Mana, mana, eres mi hermana


Por Amanda R. Pérez

Para Paula

 

Llovía. A cántaros. Llovía a cántaros ceniza. Ceniza en Puebla. Yo no sabía qué hacer sino rascarme la cabeza y contar una y otra vez: uno… dos… tres… cuatro… Ella hacía “trururú” desesperadamente, como loca, como loca desequilibrada.  Luego se puso a barrer la entrada de la casa. Yo protestaba porque sabía que llovería. Sabía que en algún momento caería agua del cielo. Agua normal. No ceniza. Y el agua, el agua normal limpia todo – hasta el alma sucia que tienes – le decía. Luego salimos a comprar “chelas”. Y ella tomaba como camionera. Y yo le decía camionera. Y nos reíamos de los camioneros. Y teorizábamos sobre los camioneros. Hubo un momento que nos aburrimos de esa situación. De estar tomando tranquilamente. De escuchar un piano que sonaba por ahí.

Entonces fue muy fácil cambiar. Y comenzar a beber más rápido.

Prendimos la radio.

Las noticias de que un huracán destrozaba la capital de Uruguay no nos conmovió para nada. Más bien echamos los cigarros en una bolsa y nos fuimos para allá. Es más entretenido estar en medio de un huracán que quedarse en casa escuchando música, tomando cerveza barata y matándonos lentamente por la mezcla de aspirar humo de cigarro y ceniza de un volcán.

—Si uno se va a morir es preferible que ocurra rápido, en un conteo de a tres —comentaba mientras sentadas en una banca, veíamos cómo el huracán se crecía y destrozaba las casas de por alrededor.

—Anjá —sólo decía ella.

Es que dice que yo la atormento, que en algún punto deja de escucharme porque hablo demasiado. Y a ella le gusta meterse en su historia privada, íntima con la “chela”. Y desatar su comportamiento de camionera reprimida, amante de tuburios. Pero a mí me da igual lo que diga o lo que haga. Yo la amo igual, con sus ojos chinitos de mujer pervertida.

—¿Y si nos acercamos más?  —le dije.

—¿Y si nos acercamos más a qué cosa? ¿Al ojo del huracán? Pues como quieras…

Alzamos la banca y nos pusimos a caminar. Pero aunque las casas seguían desapareciendo, aunque el ruido de la tormenta nos fundía los oídos, a nosotras no nos pasaba nada.

—¿Y si le agregamos a esto que hayan hombres volando? ¿Gente muriéndose?

—Ay, ya cállate y disfruta, o haz lo que quieras.

Entonces hubo personas y vacas dando vueltas en medio del ojo del huracán. Un montón de uruguayos desesperados por salvarse. Nosotras seguíamos en las mismas, sin que nada nos ocurriera. Y de debajo de la banca aparecían más y más cervezas.

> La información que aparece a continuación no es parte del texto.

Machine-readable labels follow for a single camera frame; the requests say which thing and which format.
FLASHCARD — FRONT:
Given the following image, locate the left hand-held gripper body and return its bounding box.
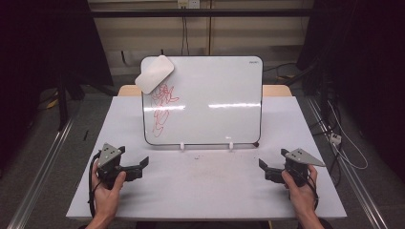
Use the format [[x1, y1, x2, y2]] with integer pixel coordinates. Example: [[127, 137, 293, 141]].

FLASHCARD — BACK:
[[96, 142, 143, 190]]

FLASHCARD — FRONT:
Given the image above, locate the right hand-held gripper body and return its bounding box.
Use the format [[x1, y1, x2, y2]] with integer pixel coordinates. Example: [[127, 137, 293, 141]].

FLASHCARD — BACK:
[[266, 148, 327, 188]]

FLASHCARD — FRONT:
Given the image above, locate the white rounded whiteboard eraser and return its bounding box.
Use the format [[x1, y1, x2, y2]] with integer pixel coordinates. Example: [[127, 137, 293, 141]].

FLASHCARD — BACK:
[[134, 54, 176, 95]]

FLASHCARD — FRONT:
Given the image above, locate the white desktop whiteboard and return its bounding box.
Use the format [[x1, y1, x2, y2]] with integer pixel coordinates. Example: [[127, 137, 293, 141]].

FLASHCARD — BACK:
[[140, 55, 265, 148]]

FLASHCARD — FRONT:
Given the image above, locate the person's right hand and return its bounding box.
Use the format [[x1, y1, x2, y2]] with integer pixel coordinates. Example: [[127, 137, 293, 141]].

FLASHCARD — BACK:
[[281, 165, 319, 220]]

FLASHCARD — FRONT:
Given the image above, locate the person's left hand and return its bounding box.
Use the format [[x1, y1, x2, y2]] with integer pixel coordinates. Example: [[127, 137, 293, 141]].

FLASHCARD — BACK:
[[91, 160, 128, 219]]

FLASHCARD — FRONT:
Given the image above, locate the black metal stand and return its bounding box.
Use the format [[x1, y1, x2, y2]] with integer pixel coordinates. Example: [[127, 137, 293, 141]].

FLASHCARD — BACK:
[[56, 71, 71, 132]]

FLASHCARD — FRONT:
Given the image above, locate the black curtain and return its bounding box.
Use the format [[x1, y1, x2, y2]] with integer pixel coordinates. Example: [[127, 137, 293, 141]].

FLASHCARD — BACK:
[[0, 0, 115, 170], [296, 0, 405, 184]]

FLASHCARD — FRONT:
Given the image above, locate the thin wooden vertical pole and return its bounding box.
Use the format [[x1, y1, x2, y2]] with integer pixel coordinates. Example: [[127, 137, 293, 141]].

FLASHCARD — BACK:
[[207, 0, 213, 56]]

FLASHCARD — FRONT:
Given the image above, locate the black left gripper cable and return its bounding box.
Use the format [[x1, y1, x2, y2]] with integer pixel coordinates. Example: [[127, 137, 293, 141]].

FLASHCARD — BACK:
[[88, 152, 103, 219]]

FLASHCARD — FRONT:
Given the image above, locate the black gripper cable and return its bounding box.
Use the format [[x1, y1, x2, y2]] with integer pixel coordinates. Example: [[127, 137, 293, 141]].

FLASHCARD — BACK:
[[288, 168, 320, 211], [88, 152, 103, 219]]

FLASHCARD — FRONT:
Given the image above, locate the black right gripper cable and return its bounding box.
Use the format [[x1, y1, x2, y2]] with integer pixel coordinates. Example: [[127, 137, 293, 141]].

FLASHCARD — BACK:
[[288, 168, 320, 211]]

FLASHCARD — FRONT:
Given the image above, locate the aluminium floor rail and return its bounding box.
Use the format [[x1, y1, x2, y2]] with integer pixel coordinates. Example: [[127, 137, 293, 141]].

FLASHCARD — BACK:
[[7, 115, 79, 229], [306, 96, 390, 229]]

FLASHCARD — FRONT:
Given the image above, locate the white floor cable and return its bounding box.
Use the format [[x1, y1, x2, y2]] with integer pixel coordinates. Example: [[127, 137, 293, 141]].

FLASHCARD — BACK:
[[328, 100, 369, 171]]

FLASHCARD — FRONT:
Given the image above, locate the black floor cable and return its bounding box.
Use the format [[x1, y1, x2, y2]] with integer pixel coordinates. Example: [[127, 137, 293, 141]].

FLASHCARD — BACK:
[[263, 62, 299, 73]]

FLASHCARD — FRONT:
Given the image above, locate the black hanging cable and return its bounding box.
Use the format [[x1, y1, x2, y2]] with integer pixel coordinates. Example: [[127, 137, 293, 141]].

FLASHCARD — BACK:
[[181, 15, 190, 56]]

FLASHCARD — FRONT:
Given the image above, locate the white wall socket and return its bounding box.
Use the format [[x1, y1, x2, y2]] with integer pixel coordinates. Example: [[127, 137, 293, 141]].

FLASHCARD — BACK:
[[177, 0, 202, 10]]

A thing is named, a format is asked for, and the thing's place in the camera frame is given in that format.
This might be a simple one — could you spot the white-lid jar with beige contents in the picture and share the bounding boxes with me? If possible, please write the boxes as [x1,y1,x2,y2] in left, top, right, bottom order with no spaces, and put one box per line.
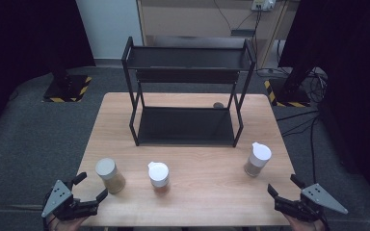
[243,141,273,178]

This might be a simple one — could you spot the person's right hand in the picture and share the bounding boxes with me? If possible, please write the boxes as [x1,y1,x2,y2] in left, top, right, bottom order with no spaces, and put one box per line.
[283,213,326,231]

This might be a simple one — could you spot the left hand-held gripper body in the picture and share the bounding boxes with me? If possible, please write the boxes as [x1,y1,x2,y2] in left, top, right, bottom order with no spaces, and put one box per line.
[41,179,99,222]

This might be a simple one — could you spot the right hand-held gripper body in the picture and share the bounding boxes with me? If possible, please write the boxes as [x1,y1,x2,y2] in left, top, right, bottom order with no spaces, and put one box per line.
[274,183,349,223]

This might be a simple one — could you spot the person's left hand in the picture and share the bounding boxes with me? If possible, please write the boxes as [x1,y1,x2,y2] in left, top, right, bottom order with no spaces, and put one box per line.
[46,215,90,231]

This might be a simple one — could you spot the black floor cables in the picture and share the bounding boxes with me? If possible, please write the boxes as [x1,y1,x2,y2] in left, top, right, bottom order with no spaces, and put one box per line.
[275,110,322,185]

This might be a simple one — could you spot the jar with grey lid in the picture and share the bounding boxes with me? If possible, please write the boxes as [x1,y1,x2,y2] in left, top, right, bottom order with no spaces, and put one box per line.
[94,157,126,195]

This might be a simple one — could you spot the right gripper thick black cable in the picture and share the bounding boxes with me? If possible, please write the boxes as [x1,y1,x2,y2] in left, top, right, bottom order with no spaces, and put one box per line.
[317,211,331,231]

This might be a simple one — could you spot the tangled cable bundle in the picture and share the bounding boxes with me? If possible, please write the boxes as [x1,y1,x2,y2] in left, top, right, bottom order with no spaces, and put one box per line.
[306,67,330,104]

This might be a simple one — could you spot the white-lid jar with brown contents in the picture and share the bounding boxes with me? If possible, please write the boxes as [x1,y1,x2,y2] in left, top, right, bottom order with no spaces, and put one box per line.
[146,161,172,195]

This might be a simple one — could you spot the light wooden cabinet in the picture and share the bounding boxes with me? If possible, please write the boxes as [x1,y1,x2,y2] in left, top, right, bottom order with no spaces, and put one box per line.
[136,0,301,70]

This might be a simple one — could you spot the dark curtain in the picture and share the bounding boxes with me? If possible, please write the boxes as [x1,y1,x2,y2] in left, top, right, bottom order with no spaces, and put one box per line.
[277,0,370,201]
[0,0,96,143]

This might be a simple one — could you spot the striped black stand base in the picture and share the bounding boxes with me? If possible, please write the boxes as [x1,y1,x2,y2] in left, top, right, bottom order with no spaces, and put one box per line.
[263,78,312,109]
[41,74,93,104]

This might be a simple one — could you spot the white power strip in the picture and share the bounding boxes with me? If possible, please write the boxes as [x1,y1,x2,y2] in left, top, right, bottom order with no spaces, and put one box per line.
[251,0,277,13]

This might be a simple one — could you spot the flat grey device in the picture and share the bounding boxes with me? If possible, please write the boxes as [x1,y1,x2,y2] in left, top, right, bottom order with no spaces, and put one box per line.
[229,29,256,38]

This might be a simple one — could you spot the black metal two-tier rack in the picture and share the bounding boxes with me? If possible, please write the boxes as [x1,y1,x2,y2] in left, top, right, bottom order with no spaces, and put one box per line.
[120,36,257,149]

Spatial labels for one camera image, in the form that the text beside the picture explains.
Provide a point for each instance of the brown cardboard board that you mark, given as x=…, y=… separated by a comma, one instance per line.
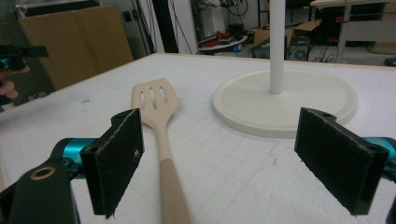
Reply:
x=77, y=43

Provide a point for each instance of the brown cardboard box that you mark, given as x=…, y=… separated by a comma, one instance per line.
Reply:
x=294, y=32

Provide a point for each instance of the white grid mat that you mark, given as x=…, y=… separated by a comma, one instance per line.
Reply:
x=233, y=174

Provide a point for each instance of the black metal frame post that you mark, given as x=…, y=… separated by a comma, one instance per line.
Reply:
x=165, y=25

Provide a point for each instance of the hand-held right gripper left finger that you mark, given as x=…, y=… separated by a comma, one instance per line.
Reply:
x=115, y=158

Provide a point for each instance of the round white table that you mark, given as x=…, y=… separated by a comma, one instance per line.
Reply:
x=224, y=43

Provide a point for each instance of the black computer tower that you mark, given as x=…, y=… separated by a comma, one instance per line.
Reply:
x=261, y=51
x=299, y=49

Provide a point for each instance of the white-legged desk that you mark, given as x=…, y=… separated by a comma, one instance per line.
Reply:
x=345, y=31

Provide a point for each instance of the beige slotted spatula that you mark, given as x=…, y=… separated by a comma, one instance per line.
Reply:
x=168, y=186

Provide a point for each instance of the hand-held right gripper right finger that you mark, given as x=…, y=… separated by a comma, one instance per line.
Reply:
x=336, y=158

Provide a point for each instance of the white utensil rack stand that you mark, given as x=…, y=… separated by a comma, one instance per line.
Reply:
x=280, y=105

Ella seguía tomando, en su rollo  camionero y yo hablaba de cualquier cosa: de los dinosaurios, del calentamiento global, de lo que implica tener hijos, todo con el fin de molestarla y sacarla de su estado. Es que a mí me da miedo la soledad. Hubo un momento en que comencé, nuevamente, a rascarme la cabeza. Y a contar uno… dos… tres… cuatro… Ella igual comenzó con el “trururú”. Entonces nos dimos cuenta de que andábamos aburridas. Aburridas nuevamente. Y como la otra vez, fue fácil moverse. Fue fácil cargar la banca e irnos a Quito, estremecida por un terremoto. Repetimos la misma acción. Mas esta vez con gafas de sol incluidas. Y vimos cómo la ciudad temblaba, cómo todo se iba abajo. Cómo la gente corría desenfrenada.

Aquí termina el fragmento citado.